● **Goal of the exercise**:
Filter the listing below down to the lines containing the word "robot".

● **Data provided**:
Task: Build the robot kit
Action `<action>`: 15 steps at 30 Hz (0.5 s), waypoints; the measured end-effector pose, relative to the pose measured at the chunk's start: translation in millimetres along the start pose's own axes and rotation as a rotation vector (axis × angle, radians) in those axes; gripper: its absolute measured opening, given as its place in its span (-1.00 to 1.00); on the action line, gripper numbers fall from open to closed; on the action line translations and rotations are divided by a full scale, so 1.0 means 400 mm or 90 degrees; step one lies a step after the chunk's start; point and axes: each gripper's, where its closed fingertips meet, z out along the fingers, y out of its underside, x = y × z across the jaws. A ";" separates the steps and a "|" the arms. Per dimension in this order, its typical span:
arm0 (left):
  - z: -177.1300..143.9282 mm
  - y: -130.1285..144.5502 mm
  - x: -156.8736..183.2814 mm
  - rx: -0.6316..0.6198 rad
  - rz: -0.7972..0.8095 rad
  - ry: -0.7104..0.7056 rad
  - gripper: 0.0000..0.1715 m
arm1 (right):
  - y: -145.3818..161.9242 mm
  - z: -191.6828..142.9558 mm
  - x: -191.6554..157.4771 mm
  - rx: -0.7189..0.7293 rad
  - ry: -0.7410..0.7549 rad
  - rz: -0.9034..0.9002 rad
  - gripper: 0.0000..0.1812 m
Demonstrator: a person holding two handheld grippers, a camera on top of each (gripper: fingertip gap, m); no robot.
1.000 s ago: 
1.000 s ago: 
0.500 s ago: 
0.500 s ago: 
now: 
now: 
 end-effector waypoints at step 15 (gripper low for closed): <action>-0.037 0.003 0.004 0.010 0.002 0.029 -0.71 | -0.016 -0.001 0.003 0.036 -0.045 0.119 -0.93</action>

● **Result for this exercise**:
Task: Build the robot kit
Demonstrator: a person holding two handheld grippers, a camera on top of each (gripper: fingertip gap, m); no robot.

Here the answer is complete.